Journal of Clinical and Experimental Ophthalmology
Open Access

ISSN: 2155-9570

+44 1223 790975

Importance of screening for diabetic retinopathy and diabetic macular edema in the primary care health.


Joint Event on 4th International Conference & Expo on Euro Optometry and Vision Science & 29th International Congress on VisionScience and Eye

August 22-23, 2019 Vienna, Austria

Paniagua Daniel

Asociacion Mexicana de Diabetes AC, Mexico

Posters & Accepted Abstracts: Clin Exp Ophthalmol

Abstract :

Diabetes Mellitus (DM) is positioned nowadays as one of the chronic noncommunicable diseases that affect the health of the world population, where people living in low and middle-income countries have a greater vulnerability to developing it, as well as social determinants (age, gender, access to health services, education, etc.), contributes to the development of complications derived from diabetes such as the diabetic retinopathy (DR). DR is the result of microvascular alterations closely associated with the type and time of evolution of DM, blood glucose (chronic hyperglycemia), blood pressure and probably lipids, although the mechanism by which hyperglycemia causes microvascular damage in the retina is unknown.

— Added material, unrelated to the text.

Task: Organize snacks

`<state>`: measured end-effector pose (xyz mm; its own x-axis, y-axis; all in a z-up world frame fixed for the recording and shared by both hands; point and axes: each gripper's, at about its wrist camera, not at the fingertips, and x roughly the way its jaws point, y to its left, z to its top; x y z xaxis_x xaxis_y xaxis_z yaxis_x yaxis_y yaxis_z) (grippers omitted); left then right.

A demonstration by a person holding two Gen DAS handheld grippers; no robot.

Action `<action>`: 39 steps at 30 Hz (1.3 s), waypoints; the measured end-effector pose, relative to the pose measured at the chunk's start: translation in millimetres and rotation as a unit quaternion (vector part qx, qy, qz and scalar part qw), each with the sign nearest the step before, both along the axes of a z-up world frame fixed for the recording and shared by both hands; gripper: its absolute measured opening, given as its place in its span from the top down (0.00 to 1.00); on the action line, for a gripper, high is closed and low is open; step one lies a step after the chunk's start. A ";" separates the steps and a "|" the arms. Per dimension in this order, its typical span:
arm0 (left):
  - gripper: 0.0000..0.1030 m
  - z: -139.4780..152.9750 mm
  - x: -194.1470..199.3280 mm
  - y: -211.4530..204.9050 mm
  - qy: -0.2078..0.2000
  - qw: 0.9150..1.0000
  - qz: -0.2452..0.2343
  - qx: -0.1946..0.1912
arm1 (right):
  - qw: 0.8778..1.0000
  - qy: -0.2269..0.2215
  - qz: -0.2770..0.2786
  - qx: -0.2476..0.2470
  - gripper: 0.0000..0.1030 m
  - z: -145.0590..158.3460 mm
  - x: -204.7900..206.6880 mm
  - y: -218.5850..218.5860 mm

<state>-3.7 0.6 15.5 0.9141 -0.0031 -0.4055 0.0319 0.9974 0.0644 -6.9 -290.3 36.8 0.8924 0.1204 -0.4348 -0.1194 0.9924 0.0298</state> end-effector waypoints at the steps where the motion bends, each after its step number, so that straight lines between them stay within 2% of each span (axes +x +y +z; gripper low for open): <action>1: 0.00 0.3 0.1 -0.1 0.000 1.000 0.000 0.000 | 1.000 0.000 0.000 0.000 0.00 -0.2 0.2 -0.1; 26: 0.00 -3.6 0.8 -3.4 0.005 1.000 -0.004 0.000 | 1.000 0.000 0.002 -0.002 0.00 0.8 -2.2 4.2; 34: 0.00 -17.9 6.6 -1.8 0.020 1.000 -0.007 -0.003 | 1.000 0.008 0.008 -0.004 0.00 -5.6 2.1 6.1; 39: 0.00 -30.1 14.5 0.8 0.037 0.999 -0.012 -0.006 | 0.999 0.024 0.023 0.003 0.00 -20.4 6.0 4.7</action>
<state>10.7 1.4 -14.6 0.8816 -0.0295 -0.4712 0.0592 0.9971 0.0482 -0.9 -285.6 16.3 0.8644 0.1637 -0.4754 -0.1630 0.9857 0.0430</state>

Primary health care professionals play an important area of opportunity in the detection of eye diseases in patients living with diabetes; In Mexico, the burden of the disease due to DM is a public health problem in which the decrease in vision is the main complication reported by patients living with the disease according to the Encuesta Nacional de Salud y Nutrición (ENSANUT 2016).

The Course-Workshop Screening for Diabetic Retinopathy and Diabetic Macular Edema will help the participant to identify, by retinography, the different lesions due to DR and Diabetic Macular Edema (DME) in patients living with Diabetes. Use the Scottish Classification of DR criteria for diagnosis, monitoring, channeling, control and followup in patients living with DM, thereby contributing to the facilitation and promotion of prompt and timely visual attention, being a solution cost-effective for the care of DR and DME.

DR screening should be opportunistic in primary care vision by graduates in optometry trained in diabetes education and screening; it would be cost-effective for the years of loss of vision saved, in addition to fighting poverty and with a lower cost to health systems and a reduction in the hospital burden.